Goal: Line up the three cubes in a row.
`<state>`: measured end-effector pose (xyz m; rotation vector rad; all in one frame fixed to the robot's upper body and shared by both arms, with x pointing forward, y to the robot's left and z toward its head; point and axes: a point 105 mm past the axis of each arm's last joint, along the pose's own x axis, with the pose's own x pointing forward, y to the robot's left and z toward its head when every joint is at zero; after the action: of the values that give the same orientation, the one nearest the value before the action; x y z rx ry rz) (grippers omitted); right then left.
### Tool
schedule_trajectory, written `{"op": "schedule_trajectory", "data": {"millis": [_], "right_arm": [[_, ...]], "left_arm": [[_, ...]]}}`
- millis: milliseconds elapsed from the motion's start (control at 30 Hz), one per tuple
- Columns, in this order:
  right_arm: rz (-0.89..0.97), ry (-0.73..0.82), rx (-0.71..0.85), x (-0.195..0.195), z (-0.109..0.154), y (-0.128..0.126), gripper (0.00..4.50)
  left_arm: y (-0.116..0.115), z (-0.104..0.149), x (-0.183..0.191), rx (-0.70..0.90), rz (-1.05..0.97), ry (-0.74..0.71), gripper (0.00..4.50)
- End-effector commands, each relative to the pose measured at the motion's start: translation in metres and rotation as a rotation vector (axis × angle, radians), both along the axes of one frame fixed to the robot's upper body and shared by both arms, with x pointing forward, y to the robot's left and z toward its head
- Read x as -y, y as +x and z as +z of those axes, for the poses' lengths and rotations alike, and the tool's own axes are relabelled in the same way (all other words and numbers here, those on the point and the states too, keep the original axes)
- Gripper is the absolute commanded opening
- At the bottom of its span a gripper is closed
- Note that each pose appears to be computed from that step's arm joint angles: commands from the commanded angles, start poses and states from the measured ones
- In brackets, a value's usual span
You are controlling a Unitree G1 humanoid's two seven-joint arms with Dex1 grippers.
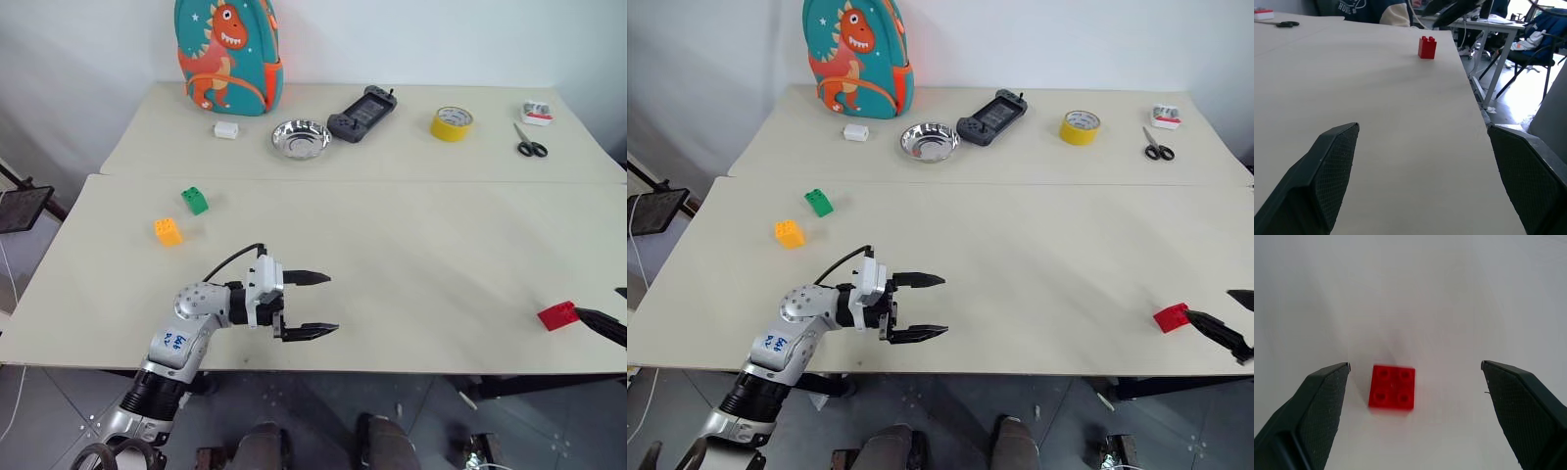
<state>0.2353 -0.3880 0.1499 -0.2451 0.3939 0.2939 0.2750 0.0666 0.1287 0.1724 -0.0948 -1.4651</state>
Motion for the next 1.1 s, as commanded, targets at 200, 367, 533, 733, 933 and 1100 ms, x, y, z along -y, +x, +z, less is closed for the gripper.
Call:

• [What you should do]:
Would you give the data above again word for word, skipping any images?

• [Written solution]:
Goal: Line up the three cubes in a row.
`<state>`: measured end-effector pose (xyz m; rotation vector rad; all in one frame fixed to the robot's upper body and shared by both arms, with x pointing forward, y to the robot's left and z toward its head; point and axes: a point 105 mm past the axis of each arm's last joint, along the pose's own x axis, with the pose's own x pointing forward, y to the robot's left and z toward its head when every joint is at zero; after the action: of the values that give the same orientation, the one nearest the value before the action; x y z rx ry rz) (grippers omitted); right then left.
### Tool
schedule_trajectory, written `{"op": "schedule_trajectory", "data": {"millis": [_], "right_arm": [[_, ...]], "left_arm": [[_, ...]]}}`
- millis: milliseconds elapsed from the motion's start (control at 30 Hz), one per tuple
- Columns, in this order:
  right_arm: rz (-0.89..0.97), ry (-0.73..0.82), rx (-0.71..0.85), x (-0.195..0.195), z (-0.109..0.154), y (-0.128..0.126), gripper (0.00..4.50)
  left_arm: y (-0.116..0.115), z (-0.104..0.149), x (-0.183..0.191), rx (-0.70..0.90), rz (-1.05..0.97), ry (-0.74..0.71), gripper (0.00..4.50)
- End-effector commands, each relative to the pose measured at the motion's start: translation in metres and rotation as a rotation vector (axis × angle, radians), both along the axes of one frame fixed to the robot's upper body and shared by both arms, with x pointing forward, y to the robot's left and z toward its head
- Read x as -y, y as +x and z as +z of those axes, for the poses' lengths and rotations alike, and the tool's own axes are relabelled in the same way (all other words and numbers here, those on the point and the states too, keep the original axes)
- Gripper is the absolute commanded opening
- At the bottom of its span a gripper is closed
- Note that each pose appears to be computed from that step's arm joint angles: commands from the commanded angles, start poses and states from the measured ones
- In brackets, a value's usual span
You are controlling a Unitree G1 humanoid's two seven-joint arms with Dex1 grippers.
<state>0.2353 -0.3880 0.1499 -0.2451 0.3939 0.2939 0.2750 0.0666 0.1287 0.1724 -0.0948 -1.4651</state>
Motion for the next 1.1 s, as commanded, targets at 200, 367, 533, 733, 933 and 1100 ms, x, y, z along -y, +x, +z, less is closed for the gripper.
Call:

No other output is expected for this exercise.